The apartment block is full of sinister characters and things begin to wrong for Trelkovsky almost immediately as there are complaints about the noise he is making from the neighbours. He is a quiet and private sort of guy with few meaningful connections to the rest of humanity and there is no-one to make him see sense as he becomes increasingly obsessed with the dead girl who used to live in his apartment and begins to lose his mind.

Polanski plays around with reality as we experience the world through the eyes of Trelkovsky, at times he reveals the difference between what is really happening and how the main character is interpreting events. The deep sense of dread builds to a climax which is maintained throughout the final half of the film, relieved only by the odd bout of black humour as Trelkovsky begins to dress up as the girl and his hallucinations get worse.

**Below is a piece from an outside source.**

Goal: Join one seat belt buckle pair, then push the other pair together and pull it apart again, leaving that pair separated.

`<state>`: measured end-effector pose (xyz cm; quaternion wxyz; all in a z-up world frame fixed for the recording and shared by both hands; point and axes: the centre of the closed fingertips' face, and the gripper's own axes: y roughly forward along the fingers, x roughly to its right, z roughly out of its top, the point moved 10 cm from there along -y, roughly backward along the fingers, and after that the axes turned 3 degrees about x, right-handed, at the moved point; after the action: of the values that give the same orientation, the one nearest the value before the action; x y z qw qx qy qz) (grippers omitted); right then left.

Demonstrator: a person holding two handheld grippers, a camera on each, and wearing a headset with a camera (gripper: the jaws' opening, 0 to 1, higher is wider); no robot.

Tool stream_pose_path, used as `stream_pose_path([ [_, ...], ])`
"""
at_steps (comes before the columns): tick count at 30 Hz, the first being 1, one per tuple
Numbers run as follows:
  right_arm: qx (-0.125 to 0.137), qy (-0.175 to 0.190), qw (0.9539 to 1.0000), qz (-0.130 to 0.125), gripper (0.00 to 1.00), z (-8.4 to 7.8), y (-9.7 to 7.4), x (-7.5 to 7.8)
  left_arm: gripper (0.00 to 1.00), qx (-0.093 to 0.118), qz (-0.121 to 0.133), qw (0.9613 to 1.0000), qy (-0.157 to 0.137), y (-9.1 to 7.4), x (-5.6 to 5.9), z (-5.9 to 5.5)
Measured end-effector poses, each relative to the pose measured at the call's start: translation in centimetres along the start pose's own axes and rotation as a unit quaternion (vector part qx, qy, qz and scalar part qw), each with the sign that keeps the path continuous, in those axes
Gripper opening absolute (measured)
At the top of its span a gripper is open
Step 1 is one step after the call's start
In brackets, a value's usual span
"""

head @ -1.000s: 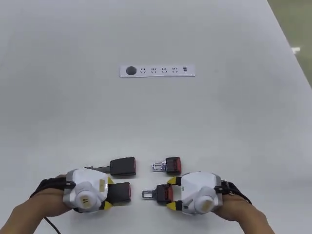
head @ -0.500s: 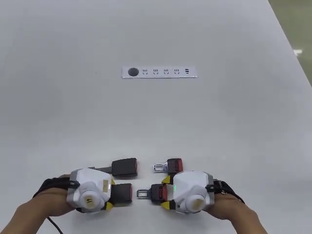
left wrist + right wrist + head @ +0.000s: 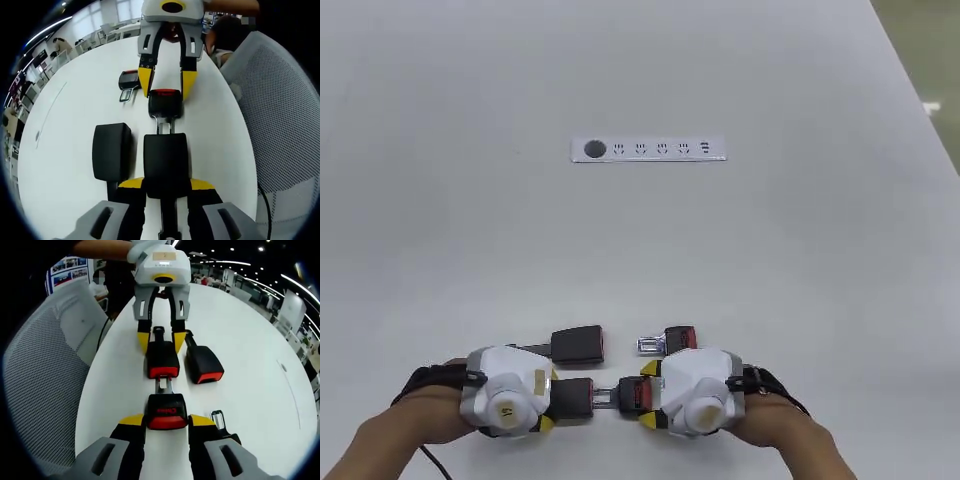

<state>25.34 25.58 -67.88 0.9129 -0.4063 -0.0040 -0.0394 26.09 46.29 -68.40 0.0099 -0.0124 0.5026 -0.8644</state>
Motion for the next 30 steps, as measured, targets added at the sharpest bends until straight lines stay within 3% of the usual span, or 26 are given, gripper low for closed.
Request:
stream_pose_path([
  [10,0.005,-0.006,1.0,0.002,0.29,1.1,0.0,-0.2,0.33,0.002,0.0,1.0,-0.001,0.0,0.0,0.0],
  [30,0.021,-0.013,0.9997,0.007,0.27,-0.1,1.0,0.1,0.32,0.006,0.0,1.0,-0.004,0.0,0.0,-0.1],
])
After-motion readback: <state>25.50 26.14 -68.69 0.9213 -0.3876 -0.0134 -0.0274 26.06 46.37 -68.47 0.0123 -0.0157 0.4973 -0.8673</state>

As with Rosemary's Baby we are not sure how delusional the main character is, events could all be explained away without the need for supernatural happenings. This burning desire to figure out exactly what is happening to Trelkovsky keeps you completely immersed in the action and as he is a sympathetic character you almost hope that there is something magical and occult going on because the alternative is too terrible to imagine. We all know monsters aren't real and the likelihood of a masked killer stabbing us to death is very low but the idea that you could go mad is true horror in the sense that it could happen to any of us and you may not even realise it was happening to you.

The cast is excellent, Polanski proves himself a very good actor, Isabelle Adjani does a great job with love interest Stella and Melvyn Douglas was especially chilling as Monsieur Zy. The sound throughout the film is also unsettling and jarring and it adds a lot to the tension in certain scenes.

As the plot unravels with Trelkovsky drowning in a sea of confusion and profound paranoia Polanski hits us with a terrifying conclusion. This film made me feel very unsettled and genuinely freaked in a way rarely achieved by movies. This is a raw and intense experience a nightmare journey into the unconscious. No need for terrifying scaly things with sharp claws here the real horror is all psychological; the thin line between reality and madness.